§ What to do: Take the records below from their first line to the line with "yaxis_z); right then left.", and restate those lines word for word.

BEGIN

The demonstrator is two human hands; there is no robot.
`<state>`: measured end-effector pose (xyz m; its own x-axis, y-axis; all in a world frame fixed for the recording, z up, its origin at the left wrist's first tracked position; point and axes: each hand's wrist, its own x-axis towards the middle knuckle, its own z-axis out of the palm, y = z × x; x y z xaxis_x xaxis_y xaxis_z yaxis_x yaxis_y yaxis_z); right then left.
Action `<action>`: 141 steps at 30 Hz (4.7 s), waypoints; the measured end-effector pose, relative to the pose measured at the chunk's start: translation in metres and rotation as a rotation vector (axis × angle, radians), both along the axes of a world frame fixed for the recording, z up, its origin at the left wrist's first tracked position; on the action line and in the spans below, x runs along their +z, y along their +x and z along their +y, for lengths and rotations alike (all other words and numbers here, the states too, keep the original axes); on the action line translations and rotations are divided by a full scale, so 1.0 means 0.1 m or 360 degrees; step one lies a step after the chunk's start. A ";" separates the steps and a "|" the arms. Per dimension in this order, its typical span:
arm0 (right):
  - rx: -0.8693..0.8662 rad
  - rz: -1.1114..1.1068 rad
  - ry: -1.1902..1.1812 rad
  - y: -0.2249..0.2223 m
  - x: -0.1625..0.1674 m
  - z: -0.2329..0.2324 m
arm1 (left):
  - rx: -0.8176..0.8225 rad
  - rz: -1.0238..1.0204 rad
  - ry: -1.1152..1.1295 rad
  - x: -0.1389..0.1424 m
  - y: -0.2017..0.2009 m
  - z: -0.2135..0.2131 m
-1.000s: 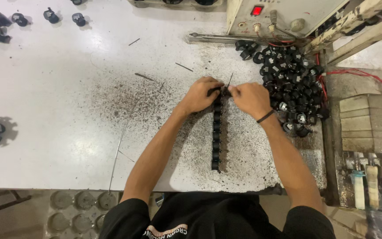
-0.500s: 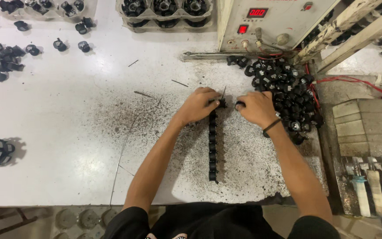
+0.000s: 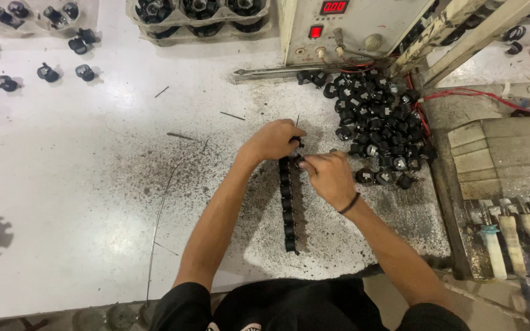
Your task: The person tests small black plastic motor components at a workbench using red probe leads, then gathers the parts from the table and egg-carton trays and arranges them into rows. The person then uses a blue soldering iron to solder wires on the lined-up components.
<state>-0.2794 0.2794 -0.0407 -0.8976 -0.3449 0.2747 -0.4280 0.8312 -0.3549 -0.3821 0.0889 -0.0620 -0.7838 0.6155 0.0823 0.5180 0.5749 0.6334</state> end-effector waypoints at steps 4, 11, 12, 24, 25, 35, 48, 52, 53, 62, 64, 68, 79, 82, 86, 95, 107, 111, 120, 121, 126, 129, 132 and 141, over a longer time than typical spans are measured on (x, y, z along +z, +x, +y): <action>-0.0002 0.0005 -0.0018 -0.17 -0.04 -0.05 | -0.0071 0.0010 0.0040 0.00 -0.02 0.00; -0.0183 0.0429 0.0357 -0.29 0.16 0.43 | -0.0152 -0.0114 -0.0074 0.25 0.05 0.01; -0.0180 0.0267 0.0155 -0.27 0.16 0.43 | -0.0150 -0.0081 -0.0147 0.29 0.06 0.02; -0.0038 -0.0186 0.0114 0.16 0.20 0.24 | -0.0084 -0.0039 -0.0238 0.35 0.19 0.06; -0.0090 -0.0338 0.0022 0.19 0.18 0.20 | -0.0096 -0.0026 -0.0224 0.34 0.19 0.06; -0.0246 0.0621 0.0419 0.14 0.07 0.36 | -0.0129 -0.0106 -0.0364 0.42 0.23 0.09; 0.0098 0.0346 0.0297 0.41 0.15 0.37 | -0.0142 -0.0072 -0.0471 0.47 0.31 0.11; 0.0030 0.0011 0.0148 0.45 0.21 0.35 | -0.0164 -0.0055 -0.0454 0.41 0.30 0.10; -0.0012 -0.0135 0.0032 0.47 0.19 0.30 | -0.0165 -0.0057 -0.0470 0.40 0.30 0.10; 0.0041 0.0202 0.0068 0.14 -0.12 0.34 | -0.0135 -0.0176 -0.0539 0.41 0.28 0.12; -0.0222 0.0739 0.0753 -0.07 -0.02 0.60 | -0.0131 -0.0155 -0.0503 0.45 0.30 0.11; -0.0224 0.0632 0.0623 -0.14 0.14 0.74 | -0.0168 -0.0105 -0.0545 0.56 0.35 0.11; 0.0000 0.0144 -0.0177 0.40 0.15 0.46 | -0.0116 0.0021 -0.0782 0.61 0.51 0.21; 0.0107 0.0234 -0.0165 0.43 0.20 0.48 | -0.0110 0.0031 -0.0750 0.60 0.49 0.19; -0.0077 -0.0256 -0.0299 0.61 0.18 0.40 | -0.0134 0.0046 -0.0683 0.58 0.47 0.18; -0.0095 0.0235 -0.0112 0.72 0.01 0.09 | -0.0164 -0.0041 -0.0863 0.55 0.44 0.22; -0.0156 0.0123 0.0020 0.97 0.24 0.57 | -0.0105 0.0032 -0.1018 0.68 0.57 0.30; 0.0143 0.0192 -0.0225 1.14 0.12 0.23 | -0.0134 0.0038 -0.1076 0.73 0.67 0.36; -0.0258 0.0129 0.0141 0.57 0.02 0.50 | -0.0134 0.0023 -0.1086 0.67 0.64 0.39; -0.0301 0.0505 0.0379 0.43 0.04 0.62 | -0.0128 0.0027 -0.1091 0.67 0.64 0.39; -0.0551 0.0644 0.0931 0.26 0.05 0.88 | -0.0108 0.0061 -0.1079 0.74 0.66 0.39; -0.0289 0.0396 0.0272 0.49 -0.01 0.72 | -0.0094 0.0033 -0.1038 0.83 0.69 0.35; -0.0316 -0.0173 -0.0089 0.73 -0.03 0.54 | -0.0007 0.0113 -0.0855 0.95 0.76 0.26; -0.0109 -0.0253 -0.0411 1.32 0.19 0.53 | 0.0014 0.0683 -0.0314 0.59 1.64 0.15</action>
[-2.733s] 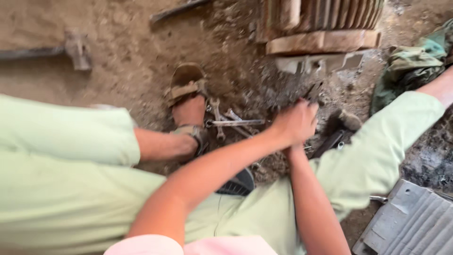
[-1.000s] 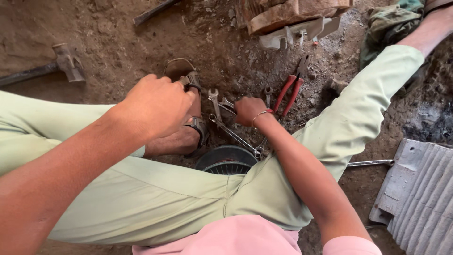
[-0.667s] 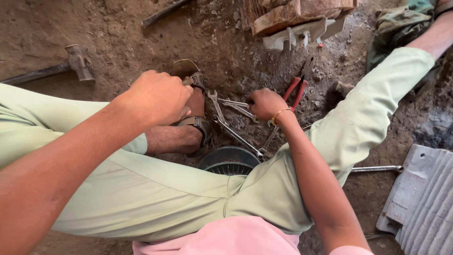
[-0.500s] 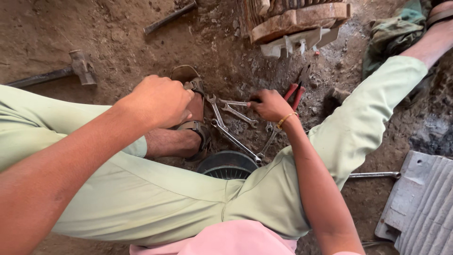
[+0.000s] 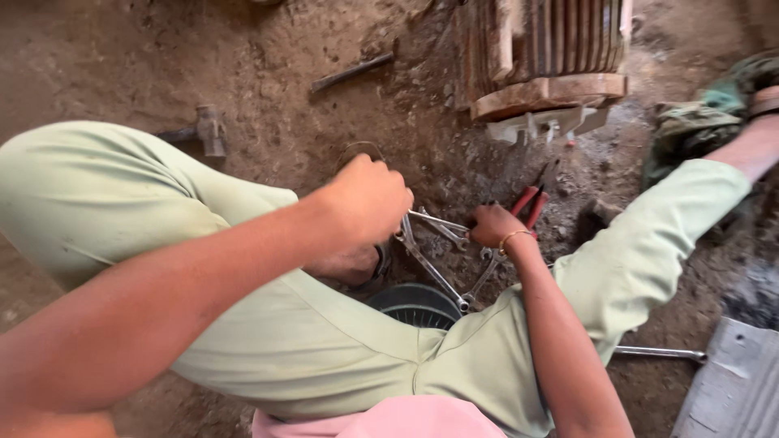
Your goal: The person sits on the ground and uses a chisel and hammer to tap a motor housing, then uses pliers to adjust a component on the motor. The person repositions the motor and continues tapping and adjusting parts.
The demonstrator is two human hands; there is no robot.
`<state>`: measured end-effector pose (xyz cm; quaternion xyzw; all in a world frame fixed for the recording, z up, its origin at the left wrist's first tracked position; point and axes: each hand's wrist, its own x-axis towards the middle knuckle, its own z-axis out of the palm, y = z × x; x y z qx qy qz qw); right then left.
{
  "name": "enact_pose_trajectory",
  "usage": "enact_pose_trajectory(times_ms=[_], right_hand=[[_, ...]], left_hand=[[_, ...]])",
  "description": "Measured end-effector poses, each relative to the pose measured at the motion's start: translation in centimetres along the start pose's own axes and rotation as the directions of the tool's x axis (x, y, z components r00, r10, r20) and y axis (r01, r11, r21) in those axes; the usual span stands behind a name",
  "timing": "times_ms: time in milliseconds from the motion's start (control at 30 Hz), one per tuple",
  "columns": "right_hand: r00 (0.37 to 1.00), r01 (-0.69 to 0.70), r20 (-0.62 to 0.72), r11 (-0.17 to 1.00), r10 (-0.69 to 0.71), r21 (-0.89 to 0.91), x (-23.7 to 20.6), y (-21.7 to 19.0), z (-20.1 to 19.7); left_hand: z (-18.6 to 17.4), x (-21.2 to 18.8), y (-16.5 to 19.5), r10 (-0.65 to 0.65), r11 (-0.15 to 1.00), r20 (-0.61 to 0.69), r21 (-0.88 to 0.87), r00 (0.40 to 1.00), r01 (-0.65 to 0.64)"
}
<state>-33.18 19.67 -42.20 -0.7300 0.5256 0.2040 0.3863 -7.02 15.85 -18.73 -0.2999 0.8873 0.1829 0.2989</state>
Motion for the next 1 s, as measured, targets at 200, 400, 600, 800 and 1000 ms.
enact_pose_trajectory(times_ms=[200,400,600,800,1000], right_hand=[[0.988,-0.02,-0.151,0.994,0.036,0.106,-0.8,-1.3,-0.8],[0.961,0.094,-0.227,0.96,-0.157,-0.264,-2.0,-1.2,-1.5],[0.977,-0.095,-0.205,0.977,0.055,-0.191,-6.7,0.1,-2.4],[0.969,-0.116,-0.239,0.968,0.06,-0.225,-12.0,-2.9,-6.8],[0.973,-0.129,0.113,0.877,0.202,-0.464,-21.8,-8.9,-14.1]], left_hand=[[-1.3,0.0,3.4,0.119,0.992,0.043,0.044,0.992,-0.121],[-3.3,1.1,6.5,0.247,0.964,-0.129,0.129,0.961,-0.23],[-6.9,0.9,10.2,0.346,0.935,-0.223,0.159,0.912,-0.316],[-12.5,0.2,12.3,0.398,0.917,-0.385,0.161,0.833,-0.364],[-17.6,1.4,8.4,0.383,0.924,-0.459,0.193,0.802,-0.331]])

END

§ Expected output:
The demonstrator is two human hands; there is no robot.
`<state>`: measured end-effector pose (xyz m; its own x-axis, y-axis; all in a world frame fixed for the recording, z up, its origin at the left wrist's first tracked position; point and axes: each hand's wrist, its own x-axis towards the middle knuckle, its own z-axis out of the palm, y = z × x; x y z xaxis_x xaxis_y xaxis_z yaxis_x yaxis_y yaxis_z); right then left.

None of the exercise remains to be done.